Toxicology Letters
- Discipline: Toxicology
- Language: English
- Edited by: Angela Mally

Publication details
- History: 1977-present
- Publisher: Elsevier
- Frequency: 24/year
- Impact factor: 4.372 (2020)

Standard abbreviations
- ISO 4: Toxicol. Lett.

Indexing
- CODEN: TOLED5
- ISSN: 0378-4274 (print) 1879-3169 (web)
- OCLC no.: 03180425

Links
- Journal homepage; Online access; RSS;

= Toxicology Letters =

Toxicology Letters is a peer-reviewed scientific journal for the rapid publication of short reports on all aspects of toxicology, especially mechanisms of toxicity. Toxicology Letters is the official journal of Eurotox. (Eurotox exists as a Society within the meaning of Art. 60 et seq. of the Swiss Civil Code. The registered address of Eurotox is in Basel.)

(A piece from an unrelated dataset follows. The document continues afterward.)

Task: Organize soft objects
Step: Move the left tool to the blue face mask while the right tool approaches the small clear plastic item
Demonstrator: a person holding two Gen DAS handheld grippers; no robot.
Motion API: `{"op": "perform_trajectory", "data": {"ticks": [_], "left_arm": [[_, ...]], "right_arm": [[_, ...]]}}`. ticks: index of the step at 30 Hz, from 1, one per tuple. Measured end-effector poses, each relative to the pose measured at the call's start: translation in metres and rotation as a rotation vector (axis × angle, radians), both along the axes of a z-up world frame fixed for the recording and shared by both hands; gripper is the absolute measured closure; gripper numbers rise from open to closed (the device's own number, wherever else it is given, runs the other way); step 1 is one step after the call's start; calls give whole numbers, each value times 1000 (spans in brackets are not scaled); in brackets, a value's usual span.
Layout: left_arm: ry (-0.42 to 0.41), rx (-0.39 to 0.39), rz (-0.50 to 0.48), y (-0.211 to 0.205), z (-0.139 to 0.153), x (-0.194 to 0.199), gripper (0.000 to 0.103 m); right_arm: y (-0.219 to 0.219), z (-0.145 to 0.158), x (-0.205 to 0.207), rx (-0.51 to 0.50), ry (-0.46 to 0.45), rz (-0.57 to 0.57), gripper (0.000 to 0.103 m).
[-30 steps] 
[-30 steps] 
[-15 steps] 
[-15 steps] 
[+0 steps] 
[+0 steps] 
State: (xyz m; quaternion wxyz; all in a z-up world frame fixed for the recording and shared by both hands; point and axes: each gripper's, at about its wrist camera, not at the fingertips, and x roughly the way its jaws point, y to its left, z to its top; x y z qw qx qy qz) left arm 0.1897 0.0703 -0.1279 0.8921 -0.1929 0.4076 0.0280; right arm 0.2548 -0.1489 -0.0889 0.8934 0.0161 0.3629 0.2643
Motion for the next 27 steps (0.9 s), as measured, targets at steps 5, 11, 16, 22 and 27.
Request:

Editors-in-chief are Wolfgang Dekant (Julius-Maximilians-Universität Würzburg, Germany), Scott Garrett, University of North Dakota, and Yunbo Li (Edward Via College of Osteopathic Medicine, Virginia). James P. Kehrer is editor emeritus (Washington State University, USA, retired).

According to the Journal Citation Reports, Toxicology Letters has a 2020 impact factor of 4.372.